ACTIVITY:
Across the listing, the lines that include "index" must be tallied and reported as a bare number.

GIVEN DATA:
* * *

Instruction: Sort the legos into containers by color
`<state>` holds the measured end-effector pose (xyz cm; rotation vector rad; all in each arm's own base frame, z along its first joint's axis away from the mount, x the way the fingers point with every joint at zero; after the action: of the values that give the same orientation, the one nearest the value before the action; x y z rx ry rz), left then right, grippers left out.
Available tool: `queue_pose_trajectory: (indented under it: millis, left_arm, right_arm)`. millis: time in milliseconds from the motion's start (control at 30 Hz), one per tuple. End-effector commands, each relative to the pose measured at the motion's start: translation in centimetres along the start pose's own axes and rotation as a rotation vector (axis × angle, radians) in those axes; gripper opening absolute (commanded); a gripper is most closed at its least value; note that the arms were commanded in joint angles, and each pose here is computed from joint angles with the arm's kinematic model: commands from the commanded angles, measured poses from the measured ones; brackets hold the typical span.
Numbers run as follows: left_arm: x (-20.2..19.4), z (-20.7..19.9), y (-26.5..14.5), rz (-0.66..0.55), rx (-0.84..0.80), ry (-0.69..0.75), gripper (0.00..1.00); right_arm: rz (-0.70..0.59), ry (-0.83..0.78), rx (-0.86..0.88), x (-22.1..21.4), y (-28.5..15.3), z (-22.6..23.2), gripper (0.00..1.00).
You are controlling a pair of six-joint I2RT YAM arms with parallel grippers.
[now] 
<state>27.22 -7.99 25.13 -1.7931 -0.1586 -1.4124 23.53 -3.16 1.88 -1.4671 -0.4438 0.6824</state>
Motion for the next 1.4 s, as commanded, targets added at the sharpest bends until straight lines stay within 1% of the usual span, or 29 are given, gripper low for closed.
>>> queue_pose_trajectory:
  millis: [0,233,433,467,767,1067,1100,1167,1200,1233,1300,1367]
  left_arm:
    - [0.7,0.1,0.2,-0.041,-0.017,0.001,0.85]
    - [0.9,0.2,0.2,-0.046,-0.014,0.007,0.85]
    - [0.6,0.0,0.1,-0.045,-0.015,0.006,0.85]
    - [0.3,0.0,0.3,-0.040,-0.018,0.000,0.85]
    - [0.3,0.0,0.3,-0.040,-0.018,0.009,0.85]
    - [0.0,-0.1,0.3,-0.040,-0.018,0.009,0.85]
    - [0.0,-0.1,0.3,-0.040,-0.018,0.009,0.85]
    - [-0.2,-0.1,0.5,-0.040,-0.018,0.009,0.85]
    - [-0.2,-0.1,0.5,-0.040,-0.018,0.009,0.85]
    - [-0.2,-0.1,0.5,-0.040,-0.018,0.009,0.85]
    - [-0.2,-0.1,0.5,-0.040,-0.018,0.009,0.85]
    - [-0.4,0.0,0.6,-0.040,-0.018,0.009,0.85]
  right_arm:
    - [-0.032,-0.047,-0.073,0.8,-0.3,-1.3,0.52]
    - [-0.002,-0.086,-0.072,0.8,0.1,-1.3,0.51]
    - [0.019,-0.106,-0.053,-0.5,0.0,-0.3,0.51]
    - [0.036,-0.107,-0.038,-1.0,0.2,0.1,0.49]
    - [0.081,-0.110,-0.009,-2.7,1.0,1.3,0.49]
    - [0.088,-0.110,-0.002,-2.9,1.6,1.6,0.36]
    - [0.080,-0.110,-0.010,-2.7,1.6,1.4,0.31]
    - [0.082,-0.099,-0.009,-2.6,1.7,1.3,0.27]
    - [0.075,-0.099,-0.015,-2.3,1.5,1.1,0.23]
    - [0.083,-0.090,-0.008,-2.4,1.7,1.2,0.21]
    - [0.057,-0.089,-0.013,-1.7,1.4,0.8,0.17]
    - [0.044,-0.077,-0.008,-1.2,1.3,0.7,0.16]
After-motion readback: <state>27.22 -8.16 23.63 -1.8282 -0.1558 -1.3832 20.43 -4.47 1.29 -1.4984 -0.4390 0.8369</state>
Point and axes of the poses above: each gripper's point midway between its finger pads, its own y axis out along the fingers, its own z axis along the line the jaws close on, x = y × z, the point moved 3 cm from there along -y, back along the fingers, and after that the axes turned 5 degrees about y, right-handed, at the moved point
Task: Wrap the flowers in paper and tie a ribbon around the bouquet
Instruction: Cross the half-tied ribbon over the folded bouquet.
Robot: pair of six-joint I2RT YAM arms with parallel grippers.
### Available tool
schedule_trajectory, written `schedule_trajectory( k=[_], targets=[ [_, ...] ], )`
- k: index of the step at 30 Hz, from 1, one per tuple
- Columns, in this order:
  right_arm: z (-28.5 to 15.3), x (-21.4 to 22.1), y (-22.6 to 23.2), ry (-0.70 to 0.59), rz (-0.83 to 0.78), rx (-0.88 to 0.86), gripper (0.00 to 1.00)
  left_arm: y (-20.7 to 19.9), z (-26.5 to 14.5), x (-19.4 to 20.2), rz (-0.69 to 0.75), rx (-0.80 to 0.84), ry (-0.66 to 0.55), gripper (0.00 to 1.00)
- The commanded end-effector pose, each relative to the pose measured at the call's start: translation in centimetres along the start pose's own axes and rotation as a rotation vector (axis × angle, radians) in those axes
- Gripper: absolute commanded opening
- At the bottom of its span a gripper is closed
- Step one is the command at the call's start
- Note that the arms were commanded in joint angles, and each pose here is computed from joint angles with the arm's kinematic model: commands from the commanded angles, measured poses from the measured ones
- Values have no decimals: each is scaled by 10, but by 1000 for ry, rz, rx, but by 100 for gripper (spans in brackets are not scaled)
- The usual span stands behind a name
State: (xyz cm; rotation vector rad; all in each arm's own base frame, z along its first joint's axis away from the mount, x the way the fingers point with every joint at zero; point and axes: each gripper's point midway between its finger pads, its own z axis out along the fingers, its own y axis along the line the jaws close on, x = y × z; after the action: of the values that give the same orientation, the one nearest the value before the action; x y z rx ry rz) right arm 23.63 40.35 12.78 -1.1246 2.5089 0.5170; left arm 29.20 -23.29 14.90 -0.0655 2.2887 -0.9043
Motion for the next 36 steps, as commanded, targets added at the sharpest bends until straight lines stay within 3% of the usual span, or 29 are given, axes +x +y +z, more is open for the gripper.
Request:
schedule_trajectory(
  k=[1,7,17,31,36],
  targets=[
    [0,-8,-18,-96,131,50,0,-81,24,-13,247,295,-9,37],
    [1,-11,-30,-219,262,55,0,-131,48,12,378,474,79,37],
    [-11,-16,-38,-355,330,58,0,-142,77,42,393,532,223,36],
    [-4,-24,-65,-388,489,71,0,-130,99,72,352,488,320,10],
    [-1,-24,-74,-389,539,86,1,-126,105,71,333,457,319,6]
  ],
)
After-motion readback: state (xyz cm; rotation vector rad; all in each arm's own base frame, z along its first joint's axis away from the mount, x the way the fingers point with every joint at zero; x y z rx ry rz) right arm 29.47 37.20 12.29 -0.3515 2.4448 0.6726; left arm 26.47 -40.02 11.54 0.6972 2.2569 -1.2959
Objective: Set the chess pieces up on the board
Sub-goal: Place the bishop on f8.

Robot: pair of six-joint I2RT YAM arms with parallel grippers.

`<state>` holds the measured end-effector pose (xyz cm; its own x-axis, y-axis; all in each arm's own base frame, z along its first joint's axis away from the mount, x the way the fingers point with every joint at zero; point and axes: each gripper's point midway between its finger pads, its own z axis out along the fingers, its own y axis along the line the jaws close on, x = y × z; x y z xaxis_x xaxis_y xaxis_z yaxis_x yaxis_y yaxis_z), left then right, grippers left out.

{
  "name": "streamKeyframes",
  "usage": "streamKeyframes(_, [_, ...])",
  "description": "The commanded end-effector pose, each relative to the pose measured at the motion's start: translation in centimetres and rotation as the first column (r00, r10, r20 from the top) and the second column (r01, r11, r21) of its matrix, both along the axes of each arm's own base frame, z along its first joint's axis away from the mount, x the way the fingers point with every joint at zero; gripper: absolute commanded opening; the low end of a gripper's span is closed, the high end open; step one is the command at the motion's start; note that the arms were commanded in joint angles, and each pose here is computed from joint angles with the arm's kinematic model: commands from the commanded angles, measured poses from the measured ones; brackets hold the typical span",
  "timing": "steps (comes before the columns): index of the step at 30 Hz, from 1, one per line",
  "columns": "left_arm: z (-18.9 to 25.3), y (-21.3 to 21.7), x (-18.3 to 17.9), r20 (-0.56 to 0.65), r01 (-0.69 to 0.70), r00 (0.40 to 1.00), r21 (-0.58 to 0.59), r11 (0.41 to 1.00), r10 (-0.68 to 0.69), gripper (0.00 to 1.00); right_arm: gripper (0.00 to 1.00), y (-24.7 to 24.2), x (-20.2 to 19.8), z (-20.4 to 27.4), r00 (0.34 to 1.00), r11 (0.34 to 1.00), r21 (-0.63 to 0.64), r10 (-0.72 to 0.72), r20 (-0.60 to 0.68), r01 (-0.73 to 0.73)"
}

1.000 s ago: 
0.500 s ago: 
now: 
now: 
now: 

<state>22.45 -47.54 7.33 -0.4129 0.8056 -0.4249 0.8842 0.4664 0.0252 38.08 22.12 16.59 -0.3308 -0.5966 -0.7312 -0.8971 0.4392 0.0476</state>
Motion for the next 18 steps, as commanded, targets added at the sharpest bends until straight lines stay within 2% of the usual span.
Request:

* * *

SOLUTION TO THIS TASK:
2